Bottlenecks at U.S. ports, increased demand for consumer goods, too few truck drivers and other conditions have contributed to the problem. Faced with shortages of the parts and supplies they need, local businesses and farms have had to stockpile raw materials and supplies, find substitutes for important electrical components, and alter their operations. In some cases, these measures have cost them profits.

Dealing with scarcity

CooperVision, a major producer of contact lenses, at times has been unable to find the paperboard it uses to package some of its products for sale.

“During the pandemic, much more online shopping occurred, which drove up the demand globally for cardboard significantly,” says Mike Lanzone, the firm’s global sourcing manager. “Paper mills have not been able to keep up with demand.”

Theresa Lundhal

The resulting shortages have sometimes forced CooperVision to switch gears, packaging another product in place of the one it originally planned to prepare for sale.

“We’re able to put other products down the packaging line while we wait for the packaging we ran out of,” says Theresa Lundahl, senior vice president of global supply chain at CooperVision. “(That) hasn’t directly impacted customers, but it impacts the efficiency of the operations.”

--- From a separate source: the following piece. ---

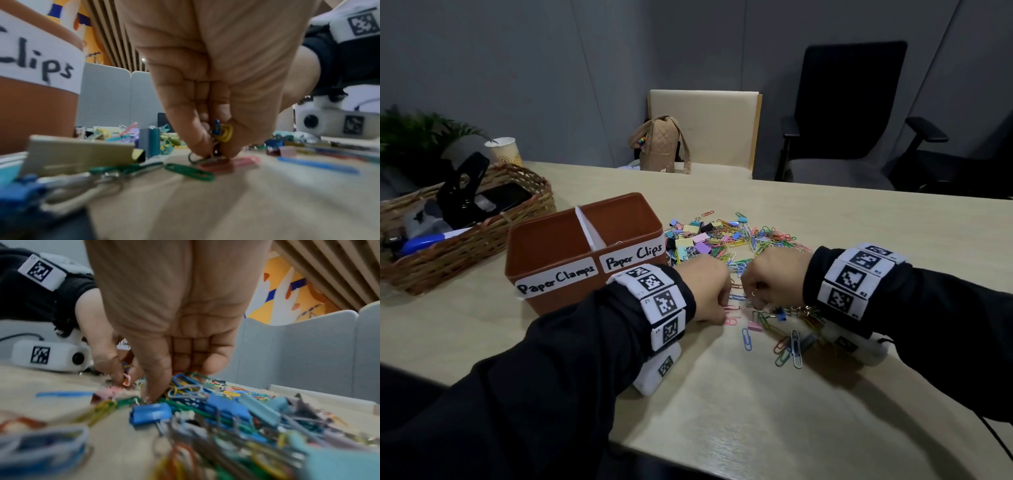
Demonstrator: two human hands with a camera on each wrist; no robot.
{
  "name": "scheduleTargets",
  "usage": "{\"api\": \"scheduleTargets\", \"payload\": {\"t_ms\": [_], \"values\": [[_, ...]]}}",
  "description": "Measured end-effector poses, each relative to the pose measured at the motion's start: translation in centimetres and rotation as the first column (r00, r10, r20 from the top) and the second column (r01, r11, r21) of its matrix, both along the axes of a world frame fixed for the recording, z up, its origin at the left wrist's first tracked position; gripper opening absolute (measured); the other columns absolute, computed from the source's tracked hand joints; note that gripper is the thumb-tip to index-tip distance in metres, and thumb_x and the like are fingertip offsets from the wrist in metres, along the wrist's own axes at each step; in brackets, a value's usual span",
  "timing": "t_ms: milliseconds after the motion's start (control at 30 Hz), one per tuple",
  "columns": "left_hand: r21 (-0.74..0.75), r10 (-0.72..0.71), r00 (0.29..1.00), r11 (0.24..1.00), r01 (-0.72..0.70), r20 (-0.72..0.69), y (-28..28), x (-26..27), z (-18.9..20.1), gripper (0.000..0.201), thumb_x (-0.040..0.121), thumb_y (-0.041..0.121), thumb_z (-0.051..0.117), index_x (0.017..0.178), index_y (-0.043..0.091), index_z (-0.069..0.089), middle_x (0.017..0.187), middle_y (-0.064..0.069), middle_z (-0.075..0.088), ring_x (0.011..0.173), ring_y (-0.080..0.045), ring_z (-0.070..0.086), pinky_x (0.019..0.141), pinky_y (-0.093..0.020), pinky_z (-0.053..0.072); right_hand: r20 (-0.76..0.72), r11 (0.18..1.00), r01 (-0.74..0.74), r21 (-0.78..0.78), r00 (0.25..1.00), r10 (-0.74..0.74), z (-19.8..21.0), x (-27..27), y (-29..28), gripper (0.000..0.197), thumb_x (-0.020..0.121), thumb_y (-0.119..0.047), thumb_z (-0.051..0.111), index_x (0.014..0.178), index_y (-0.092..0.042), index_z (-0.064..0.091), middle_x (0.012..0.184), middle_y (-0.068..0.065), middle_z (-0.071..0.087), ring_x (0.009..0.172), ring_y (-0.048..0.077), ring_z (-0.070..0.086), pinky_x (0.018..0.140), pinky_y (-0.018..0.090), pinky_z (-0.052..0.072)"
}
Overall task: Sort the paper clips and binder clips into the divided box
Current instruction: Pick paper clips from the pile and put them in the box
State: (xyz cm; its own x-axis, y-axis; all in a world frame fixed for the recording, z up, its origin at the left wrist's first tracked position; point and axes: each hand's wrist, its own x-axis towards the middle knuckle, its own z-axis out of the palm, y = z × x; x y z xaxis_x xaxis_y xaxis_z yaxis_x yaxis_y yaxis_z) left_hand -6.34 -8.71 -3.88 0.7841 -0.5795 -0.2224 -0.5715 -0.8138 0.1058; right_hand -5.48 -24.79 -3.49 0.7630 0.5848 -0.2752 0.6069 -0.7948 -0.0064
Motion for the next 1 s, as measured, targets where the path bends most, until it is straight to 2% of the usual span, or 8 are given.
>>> {"api": "scheduleTargets", "payload": {"t_ms": [200,267,433,533,667,767,867,1000], "values": [[-0.162,0.131,0.989,0.98,-0.119,0.065,3.1,0.1,2.8,0.008,0.078,0.018,0.066,0.076,0.014,0.072,0.074,0.004,0.068,0.069,-0.013,0.06,0.061,-0.022,0.045,-0.133,0.891,0.238,0.386,0.971,-0.201,1.4,1.3,0.5,0.004,0.077,-0.018,0.077,0.08,-0.02,0.074,0.059,-0.023,0.061,0.063,-0.006,0.055,0.055,0.007,0.036],[-0.217,0.166,0.981,0.966,-0.142,0.099,4.1,0.1,3.9,0.008,0.079,0.017,0.068,0.078,0.012,0.074,0.078,0.003,0.07,0.076,-0.013,0.064,0.07,-0.026,0.05,-0.209,0.802,0.318,0.505,0.947,-0.244,1.6,2.0,0.8,0.009,0.077,-0.014,0.078,0.074,-0.02,0.072,0.058,-0.017,0.064,0.055,-0.005,0.056,0.059,0.012,0.043],[-0.336,0.325,0.923,0.909,-0.244,0.207,7.0,1.1,6.3,0.006,0.082,0.024,0.07,0.082,0.018,0.073,0.071,0.013,0.058,0.077,-0.007,0.06,0.053,-0.014,0.038,-0.312,0.613,0.406,0.678,0.914,-0.26,2.4,2.8,2.3,0.01,0.08,-0.005,0.074,0.073,-0.009,0.068,0.061,0.004,0.066,0.046,0.006,0.054,0.048,0.019,0.044],[-0.415,0.414,0.87,0.864,-0.284,0.268,8.8,2.2,7.1,0.005,0.081,0.024,0.071,0.079,0.019,0.073,0.069,0.01,0.06,0.068,-0.008,0.055,0.061,-0.019,0.04,-0.325,0.426,0.408,0.808,0.91,-0.256,3.3,3.1,3.9,0.008,0.082,0.001,0.07,0.075,-0.002,0.067,0.063,0.011,0.064,0.047,0.012,0.054,0.046,0.022,0.047],[-0.349,0.479,0.82,0.861,-0.37,0.313,10.9,3.6,6.6,0.005,0.083,0.016,0.068,0.084,0.017,0.072,0.079,0.004,0.062,0.08,-0.013,0.058,0.073,-0.022,0.044,-0.343,0.129,0.382,0.915,0.906,-0.248,4.1,4.2,6.8,0.011,0.083,0.005,0.067,0.076,-0.002,0.063,0.063,0.01,0.063,0.045,0.01,0.057,0.05,0.024,0.051],[-0.275,0.492,0.817,0.865,-0.42,0.301,11.7,4.0,5.8,0.006,0.082,0.016,0.068,0.086,0.019,0.071,0.083,0.003,0.063,0.079,-0.014,0.055,0.071,-0.021,0.042,-0.375,0.014,0.385,0.923,0.907,-0.192,4.1,4.9,9.5,0.014,0.084,0.007,0.065,0.075,-0.003,0.06,0.065,0.01,0.062,0.045,0.007,0.058,0.05,0.02,0.052],[-0.297,0.525,0.813,0.841,-0.452,0.252,12.0,4.0,5.6,0.013,0.077,0.021,0.076,0.088,0.023,0.068,0.082,0.005,0.064,0.085,-0.016,0.061,0.076,-0.024,0.048,-0.393,0.014,0.401,0.916,0.904,-0.171,3.1,5.4,11.7,0.018,0.083,0.005,0.066,0.071,-0.008,0.06,0.064,0.01,0.062,0.048,0.011,0.059,0.055,0.026,0.054],[-0.328,0.539,0.812,0.826,-0.458,0.224,12.1,3.7,5.6,0.027,0.074,0.022,0.079,0.097,0.021,0.065,0.093,-0.003,0.068,0.093,-0.022,0.063,0.085,-0.035,0.052,-0.374,0.164,0.405,0.899,0.907,-0.193,2.5,5.3,12.6,0.009,0.083,0.0,0.069,0.088,-0.007,0.069,0.068,0.008,0.066,0.053,0.014,0.056,0.055,0.026,0.051]]}}
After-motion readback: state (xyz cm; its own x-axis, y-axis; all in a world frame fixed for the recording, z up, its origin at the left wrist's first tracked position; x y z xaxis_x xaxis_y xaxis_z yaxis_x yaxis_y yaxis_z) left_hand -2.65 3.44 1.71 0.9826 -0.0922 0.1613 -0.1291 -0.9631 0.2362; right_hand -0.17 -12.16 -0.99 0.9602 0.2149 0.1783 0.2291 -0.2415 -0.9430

Scarcities of packaging materials haven’t hurt the company’s bottom line, though its employees have had to work harder to limit the impact.

“Our sourcing teams and our logistics teams put in long hours, and really worked with out key suppliers,” Lundahl says.

Optimax Systems can’t obtain the glass it needs to make optical systems and components as easily as before the pandemic disrupted supply chains.

“The availability of the material is not there,” says Thomas Starin, the firm’s controller. “What we previously could get in a matter of weeks is now a lead time of months, if not a year or longer in some cases.”

Thomas Starin

In addition, the cost of the material has increased by 10 percent to 20 percent since the pandemic began, depending on the type of glass. In rare cases, the price has skyrocketed as much as 50 percent.

Despite those price hikes, Optimax proactively purchases and stores the supplies it needs, or could need, for projects. The firm, which had about $1.5 million of supplies on hand before the pandemic, now has more than $4 million in stock. That has tied up company funds.

“There’s an opportunity cost associated with that,” Starin says. “We could be utilizing those funds in other ways if we didn’t have to hold material.”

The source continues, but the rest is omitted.